The decades after the twin’s birth should have been the best years of Joe’s life. He had changed, but some people in this life never see the sun shining like Joe did, they only see the darkness that reflects from his soul, and the wolves were circling.

Joe’s competitors saw his joy as weakness, an opportunity to do what bad people always do. They maneuvered, and they shifted, and finally they moved in and stole.

First, they stole my brother’s money.

Then they stole his business.

And then they stole Joseph’s life.

December the 16th, 2013 was a black day for my family and for those who loved Joe, the darkest day that ever dawned. It was even darker for our 85-year-old mother, and for his partner Teagan, and for his daughters Lily and Layla, the little loves of his life and he of theirs.

Joe was taken away before his time. 

Stolen from us.

Murdered in cold blood in front of his wife and children.

A mother lost a son.

A partner lost her lover.

Two beautiful innocent little girls lost their Father.

I lost my brother.

And for what? For what?

It’s a question I keep asking myself, over and over and over, but I can’t find an answer. I don’t think there is one. How can you make sense of something that makes no sense?
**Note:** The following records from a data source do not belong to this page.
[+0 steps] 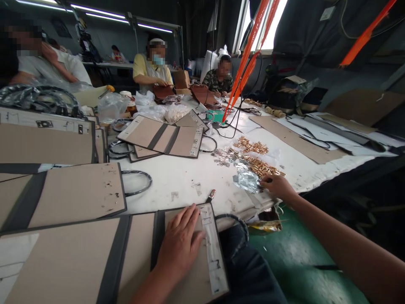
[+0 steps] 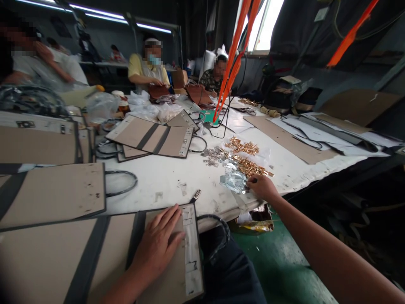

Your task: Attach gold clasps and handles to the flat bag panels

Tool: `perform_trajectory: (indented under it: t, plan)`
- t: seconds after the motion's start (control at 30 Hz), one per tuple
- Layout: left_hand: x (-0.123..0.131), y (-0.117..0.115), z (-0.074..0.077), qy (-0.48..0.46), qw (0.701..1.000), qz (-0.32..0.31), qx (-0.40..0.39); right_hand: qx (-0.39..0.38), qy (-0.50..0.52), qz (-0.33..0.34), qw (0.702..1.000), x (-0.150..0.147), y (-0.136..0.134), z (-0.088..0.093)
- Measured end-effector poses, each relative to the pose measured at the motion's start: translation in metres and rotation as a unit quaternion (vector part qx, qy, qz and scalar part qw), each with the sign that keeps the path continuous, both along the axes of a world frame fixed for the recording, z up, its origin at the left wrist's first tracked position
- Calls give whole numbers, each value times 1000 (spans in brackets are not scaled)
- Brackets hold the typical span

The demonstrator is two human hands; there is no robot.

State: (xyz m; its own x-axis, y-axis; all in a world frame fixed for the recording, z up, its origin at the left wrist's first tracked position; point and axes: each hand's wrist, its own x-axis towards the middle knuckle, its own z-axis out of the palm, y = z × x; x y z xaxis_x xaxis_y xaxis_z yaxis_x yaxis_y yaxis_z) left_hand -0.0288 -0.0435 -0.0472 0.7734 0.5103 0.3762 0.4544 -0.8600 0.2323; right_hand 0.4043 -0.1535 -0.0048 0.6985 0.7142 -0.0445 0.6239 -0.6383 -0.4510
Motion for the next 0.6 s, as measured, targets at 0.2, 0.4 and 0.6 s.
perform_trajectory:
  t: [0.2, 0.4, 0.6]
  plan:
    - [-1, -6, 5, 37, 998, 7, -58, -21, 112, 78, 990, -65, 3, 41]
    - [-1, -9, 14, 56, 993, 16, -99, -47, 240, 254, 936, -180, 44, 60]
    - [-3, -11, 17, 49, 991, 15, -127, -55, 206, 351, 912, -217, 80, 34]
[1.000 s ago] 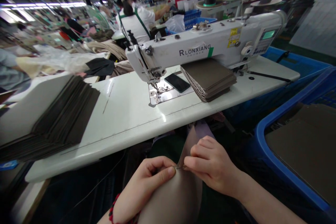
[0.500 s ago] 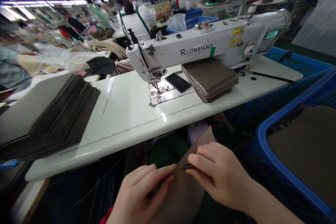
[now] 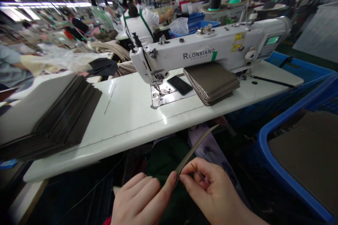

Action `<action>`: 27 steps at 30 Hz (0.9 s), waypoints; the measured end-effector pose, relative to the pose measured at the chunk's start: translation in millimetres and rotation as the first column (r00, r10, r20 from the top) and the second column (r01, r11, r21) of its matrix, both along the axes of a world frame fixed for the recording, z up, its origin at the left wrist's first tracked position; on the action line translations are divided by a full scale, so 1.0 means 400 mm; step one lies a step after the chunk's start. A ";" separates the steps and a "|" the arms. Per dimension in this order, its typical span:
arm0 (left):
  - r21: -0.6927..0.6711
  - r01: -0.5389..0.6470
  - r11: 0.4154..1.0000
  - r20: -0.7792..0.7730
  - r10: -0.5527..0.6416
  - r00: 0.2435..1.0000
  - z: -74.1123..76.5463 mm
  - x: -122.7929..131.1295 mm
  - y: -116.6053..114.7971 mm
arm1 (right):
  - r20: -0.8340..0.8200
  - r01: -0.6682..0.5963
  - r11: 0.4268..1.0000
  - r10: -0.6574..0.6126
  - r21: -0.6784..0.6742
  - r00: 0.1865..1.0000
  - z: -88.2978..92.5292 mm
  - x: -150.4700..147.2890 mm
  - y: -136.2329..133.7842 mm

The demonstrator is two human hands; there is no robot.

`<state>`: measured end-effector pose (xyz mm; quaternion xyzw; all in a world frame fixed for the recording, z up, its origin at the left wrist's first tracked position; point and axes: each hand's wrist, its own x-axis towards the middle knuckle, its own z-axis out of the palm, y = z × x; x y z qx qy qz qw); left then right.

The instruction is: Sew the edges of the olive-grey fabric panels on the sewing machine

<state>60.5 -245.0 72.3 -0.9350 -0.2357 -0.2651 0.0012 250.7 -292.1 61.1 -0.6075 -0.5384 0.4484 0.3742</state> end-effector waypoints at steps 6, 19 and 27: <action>-0.016 -0.001 1.000 0.043 0.001 0.999 -0.010 0.005 -0.003 | -0.047 0.085 0.994 -0.082 0.072 0.996 -0.030 -0.020 0.001; -0.091 -0.024 0.996 0.163 0.038 0.986 -0.036 0.011 -0.013 | 0.024 0.029 0.940 -0.039 0.339 0.999 -0.093 -0.027 -0.007; -0.057 0.014 0.998 0.213 -0.001 0.977 -0.034 0.015 -0.015 | -0.178 0.076 0.980 -0.042 0.184 0.983 -0.081 -0.021 -0.001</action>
I can’t. I don’t know that anyone can.

My nieces had their father ripped away from them. They lost their Dad, their hero, the centre of their universe. No one can ever replace that.

Joe won’t be there to see his beloved angels grow up to become young women.

He won’t be standing in the crowd of parents beaming as they stride up to the stage to receive their graduation certificates when they finish school.

He will never meet the special boys in their lives, the young men who in a world that isn’t upside down he would one day give away his daughters to at their weddings as they become their husbands.

He certainty will not be walking them down the aisle on that special day that should be filled with love and laughter, but will now be haunted by loss.

It’s tragic.

It’s terrible.

It breaks my heart; it breaks all our hearts. We’ve all cried a million tears since Joe was murdered, no doubt we will cry a million more. Sometimes I wonder if we’ll ever stop crying.

It’s wrong, it’s just so wrong.

Who has the right to kill a man without cause?

Who has the right to rip a father away from his children?

Who has the right to steal a boy from his mother?

My mother, my poor mother. She has not slept one night without crying herself to sleep, without making an offer to God to bring her son back, at the expense of her own life. Our Mum is still alive in body, but her spirit died with Joe on that dark December night.

Your Honour this tragedy has affected so many lives. Our family’s loss has travelled far, it has swept across the rivers and mountains and plains of this sacred ancient land.

At the same time as we were preparing for Joe’s burial here in Sydney, a church service was being held at his birth place, the place where he was baptised.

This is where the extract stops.